In addition, defendant Snow asserts that the indictment is bare bones and that despite the fact that the indictment charges a conspiracy to distribute more than 28 grams of crack cocaine, the voluntary discovery provided only establishes evidence of an alleged sale of 4.37 grams of crack cocaine. During oral argument counsel for defendant Snow referred the Court to the Second Circuit's recent decision in United States v. Gonzalez, 686 F.3d 22 (2d Cir. 2012) with respect to their argument that the Indictment on its face does not support the charging of the 28 grams or more of crack cocaine which triggers a mandatory minimum penalty.*fn2
It has become axiomatic that the function of a bill of particulars is to apprise a defendant of the essential facts of the crime for which he has been charged. United States v. Salazar, 485 F.2d 1272, 1277-78 (2d Cir. 1973); cert. denied, 415 U.S. 985 (1974); Wong Tai v. United States, 273 U.S. 77 (1927). The charges in the Indictment, along with the discovery materials provided by the government, clearly inform the defendant of the essential facts of the crimes charged. As a result, the defendant is not entitled to, nor is he in need of, the "particulars" being sought for that purpose.

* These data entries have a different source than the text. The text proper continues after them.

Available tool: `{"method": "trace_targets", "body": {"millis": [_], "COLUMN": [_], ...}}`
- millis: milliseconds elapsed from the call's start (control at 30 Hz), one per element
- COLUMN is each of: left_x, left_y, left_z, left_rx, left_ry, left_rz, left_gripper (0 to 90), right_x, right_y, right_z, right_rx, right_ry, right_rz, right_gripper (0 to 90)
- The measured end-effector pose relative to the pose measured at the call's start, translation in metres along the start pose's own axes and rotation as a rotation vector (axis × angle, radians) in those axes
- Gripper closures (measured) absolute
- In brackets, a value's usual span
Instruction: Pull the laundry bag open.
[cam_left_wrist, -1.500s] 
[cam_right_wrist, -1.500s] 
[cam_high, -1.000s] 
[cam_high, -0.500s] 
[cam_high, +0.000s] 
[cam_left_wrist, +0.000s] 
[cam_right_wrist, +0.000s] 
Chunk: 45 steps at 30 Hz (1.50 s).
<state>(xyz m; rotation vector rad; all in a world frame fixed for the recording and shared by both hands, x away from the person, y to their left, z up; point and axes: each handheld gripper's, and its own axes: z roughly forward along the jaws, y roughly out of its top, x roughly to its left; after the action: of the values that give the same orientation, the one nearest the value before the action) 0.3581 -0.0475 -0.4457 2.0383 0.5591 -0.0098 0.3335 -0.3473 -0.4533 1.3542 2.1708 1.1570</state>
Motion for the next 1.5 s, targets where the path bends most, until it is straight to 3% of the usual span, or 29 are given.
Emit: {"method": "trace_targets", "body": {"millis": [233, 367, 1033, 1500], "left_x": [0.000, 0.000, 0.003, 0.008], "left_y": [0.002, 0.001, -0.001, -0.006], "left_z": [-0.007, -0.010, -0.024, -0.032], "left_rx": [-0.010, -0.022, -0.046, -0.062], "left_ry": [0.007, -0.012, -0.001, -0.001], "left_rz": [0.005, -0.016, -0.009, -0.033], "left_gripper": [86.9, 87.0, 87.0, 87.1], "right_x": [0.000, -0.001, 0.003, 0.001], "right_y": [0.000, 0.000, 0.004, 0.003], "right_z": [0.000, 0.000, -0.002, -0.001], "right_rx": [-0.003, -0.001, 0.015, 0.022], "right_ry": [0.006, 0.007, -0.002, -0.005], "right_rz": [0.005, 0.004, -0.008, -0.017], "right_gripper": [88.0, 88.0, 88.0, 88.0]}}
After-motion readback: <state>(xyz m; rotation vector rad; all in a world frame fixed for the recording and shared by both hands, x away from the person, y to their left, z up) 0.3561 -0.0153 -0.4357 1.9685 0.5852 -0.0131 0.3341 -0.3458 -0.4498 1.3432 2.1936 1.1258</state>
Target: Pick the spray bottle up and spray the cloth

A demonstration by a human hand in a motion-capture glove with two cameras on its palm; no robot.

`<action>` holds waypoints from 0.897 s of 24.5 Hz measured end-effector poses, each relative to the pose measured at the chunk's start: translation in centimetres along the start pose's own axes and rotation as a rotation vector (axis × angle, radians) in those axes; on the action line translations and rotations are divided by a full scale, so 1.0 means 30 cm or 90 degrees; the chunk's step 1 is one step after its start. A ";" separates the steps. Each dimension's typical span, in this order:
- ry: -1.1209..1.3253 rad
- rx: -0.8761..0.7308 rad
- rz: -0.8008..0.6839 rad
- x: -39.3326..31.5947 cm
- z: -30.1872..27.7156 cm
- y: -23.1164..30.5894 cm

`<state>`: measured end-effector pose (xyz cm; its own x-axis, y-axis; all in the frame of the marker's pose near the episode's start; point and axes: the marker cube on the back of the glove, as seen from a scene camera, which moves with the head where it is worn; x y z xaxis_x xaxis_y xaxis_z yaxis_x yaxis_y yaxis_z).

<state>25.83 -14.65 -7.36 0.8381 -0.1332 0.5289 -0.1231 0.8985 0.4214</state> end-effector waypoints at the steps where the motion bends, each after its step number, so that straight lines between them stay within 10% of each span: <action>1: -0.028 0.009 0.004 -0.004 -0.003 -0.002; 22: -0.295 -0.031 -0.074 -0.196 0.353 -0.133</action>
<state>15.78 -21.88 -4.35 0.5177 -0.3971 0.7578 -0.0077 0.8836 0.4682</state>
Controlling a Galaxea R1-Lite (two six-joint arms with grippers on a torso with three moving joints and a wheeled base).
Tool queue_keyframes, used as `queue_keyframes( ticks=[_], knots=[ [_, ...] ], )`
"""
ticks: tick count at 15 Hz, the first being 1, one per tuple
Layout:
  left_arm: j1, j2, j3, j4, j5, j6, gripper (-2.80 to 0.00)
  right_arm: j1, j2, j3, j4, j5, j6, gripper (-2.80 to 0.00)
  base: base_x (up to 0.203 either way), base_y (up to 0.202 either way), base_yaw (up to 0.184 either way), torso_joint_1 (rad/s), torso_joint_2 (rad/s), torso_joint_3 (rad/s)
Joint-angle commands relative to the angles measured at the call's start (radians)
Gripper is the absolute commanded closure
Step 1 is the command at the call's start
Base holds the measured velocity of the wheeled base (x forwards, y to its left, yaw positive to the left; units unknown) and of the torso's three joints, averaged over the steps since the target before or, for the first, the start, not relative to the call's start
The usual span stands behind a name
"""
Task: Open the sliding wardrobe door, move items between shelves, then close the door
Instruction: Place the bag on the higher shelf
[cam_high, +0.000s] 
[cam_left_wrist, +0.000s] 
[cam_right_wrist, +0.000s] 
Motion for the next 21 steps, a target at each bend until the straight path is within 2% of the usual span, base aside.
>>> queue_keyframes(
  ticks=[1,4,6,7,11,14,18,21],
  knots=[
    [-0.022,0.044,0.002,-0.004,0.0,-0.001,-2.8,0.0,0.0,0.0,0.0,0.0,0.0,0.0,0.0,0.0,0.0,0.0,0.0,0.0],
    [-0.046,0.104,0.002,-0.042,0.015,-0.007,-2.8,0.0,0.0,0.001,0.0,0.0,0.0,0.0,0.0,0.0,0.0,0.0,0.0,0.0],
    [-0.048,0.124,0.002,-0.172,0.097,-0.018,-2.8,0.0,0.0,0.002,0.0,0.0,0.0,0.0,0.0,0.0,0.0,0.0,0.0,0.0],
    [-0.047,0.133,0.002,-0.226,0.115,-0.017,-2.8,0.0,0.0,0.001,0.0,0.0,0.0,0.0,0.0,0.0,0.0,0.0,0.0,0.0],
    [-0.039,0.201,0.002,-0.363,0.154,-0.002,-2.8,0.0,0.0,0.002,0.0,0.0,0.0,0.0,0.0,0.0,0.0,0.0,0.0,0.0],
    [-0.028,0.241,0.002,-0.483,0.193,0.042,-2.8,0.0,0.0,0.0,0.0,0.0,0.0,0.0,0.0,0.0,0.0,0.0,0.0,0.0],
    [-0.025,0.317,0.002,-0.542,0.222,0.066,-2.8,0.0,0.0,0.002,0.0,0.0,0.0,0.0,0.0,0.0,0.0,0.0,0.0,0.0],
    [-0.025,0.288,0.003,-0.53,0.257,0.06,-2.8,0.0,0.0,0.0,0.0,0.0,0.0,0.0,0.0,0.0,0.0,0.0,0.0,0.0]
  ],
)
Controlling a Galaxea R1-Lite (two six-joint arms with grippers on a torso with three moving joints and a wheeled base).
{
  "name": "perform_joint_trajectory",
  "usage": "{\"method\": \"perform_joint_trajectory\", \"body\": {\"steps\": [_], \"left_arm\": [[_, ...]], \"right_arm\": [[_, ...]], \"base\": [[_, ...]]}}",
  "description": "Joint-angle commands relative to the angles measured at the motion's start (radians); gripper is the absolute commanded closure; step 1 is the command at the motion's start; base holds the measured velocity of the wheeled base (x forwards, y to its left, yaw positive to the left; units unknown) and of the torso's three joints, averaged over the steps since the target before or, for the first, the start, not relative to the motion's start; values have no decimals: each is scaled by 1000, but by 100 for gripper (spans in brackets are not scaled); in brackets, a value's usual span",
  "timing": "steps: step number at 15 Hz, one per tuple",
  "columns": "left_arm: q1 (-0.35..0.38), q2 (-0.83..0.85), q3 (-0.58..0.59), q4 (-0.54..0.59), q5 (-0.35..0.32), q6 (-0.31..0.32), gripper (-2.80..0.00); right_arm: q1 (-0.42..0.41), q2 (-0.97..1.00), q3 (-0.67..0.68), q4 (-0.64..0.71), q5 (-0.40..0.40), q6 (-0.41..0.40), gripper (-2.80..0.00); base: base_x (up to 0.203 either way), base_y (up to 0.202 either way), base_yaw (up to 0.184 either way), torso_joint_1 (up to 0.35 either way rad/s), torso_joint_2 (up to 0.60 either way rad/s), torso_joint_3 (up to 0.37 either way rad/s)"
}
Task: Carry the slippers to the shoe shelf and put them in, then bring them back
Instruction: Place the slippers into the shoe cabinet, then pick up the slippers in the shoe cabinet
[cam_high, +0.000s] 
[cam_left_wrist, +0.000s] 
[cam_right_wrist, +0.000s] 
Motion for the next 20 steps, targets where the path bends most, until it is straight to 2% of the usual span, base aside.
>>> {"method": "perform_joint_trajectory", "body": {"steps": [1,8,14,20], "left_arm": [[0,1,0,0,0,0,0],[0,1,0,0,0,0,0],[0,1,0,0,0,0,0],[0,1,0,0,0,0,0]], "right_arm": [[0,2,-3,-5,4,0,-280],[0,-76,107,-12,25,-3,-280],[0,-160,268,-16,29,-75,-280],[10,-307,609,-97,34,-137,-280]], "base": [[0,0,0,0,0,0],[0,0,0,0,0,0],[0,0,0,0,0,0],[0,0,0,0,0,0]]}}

A bill of particulars should be required only where the charges of the indictment are so general that they do not advise the defendant of the specific acts of which he is accused." United States v. Feola, 651 F. Supp. 1068, 1132 (S.D.N.Y. 1987), aff'd, 875 F.2d 857 (2d Cir.) (mem.), cert. denied, 493 U.S. 834, 110 S.Ct. 110, 107 L.Ed.2d 72 (1989); see also United States v. Leonelli, 428 F. Supp. 880, 882 (S.D.N.Y. 1977). "Whether to grant a bill of particulars rests within the sound discretion of the district court." United States v. Panza, 750 F.2d 1141, 1148 (2d Cir. 1984) (citing United States v. Burgin, 621 F.2d 1352, 1358-59 (5th Cir.), cert. denied, 449 U.S. 1015, 101 S.Ct. 574, 66 L.Ed.2d 474 (1980)); see also [United States v.] Bortnovsky, 820 F.2d  at 574 [(2d Cir. 1987)]. "Acquisition of evidentiary detail is not the function of the bill of particulars." Hemphill v. United States, 392 F.2d 45, 49 (8th Cir.), cert. denied, 393 U.S. 877, 89 S.Ct. 176, 21 L.Ed.2d 149 (1968).
United States v. Torres, 901 F.2d 205, 234 (2d Cir. 1990); see also United States v. Chen, 378 F.3d 151, 163 (2d Cir.), cert. denied, 543 U.S. 994 (2004); United States v. Porter, No. 06-1957, 2007 WL 4103679 (2d Cir. Nov. 19, 2007), cert. denied, 128 S.Ct. 1690 (2008).
Motion for Revelation of Identity of Informants
By this request, defendant Snow seeks the disclosure of the identity of any and all informants who may possess information which may be material to defendant's alleged guilt or innocence and who were present at any of the events described in the indictment. Dkt. #25, p.10. Moreover, defendant Snow requests the disclosure of any and all government reports containing information received from any informant which may be material to the instant case. Id. In addition, defendant Snow requests the whereabouts of the informants and asks that they be made available to the defense. Id. at pp.11-14. Finally, defendant Snow requests that the government be required to disclose the identity of its witnesses, as well as all Giglio material.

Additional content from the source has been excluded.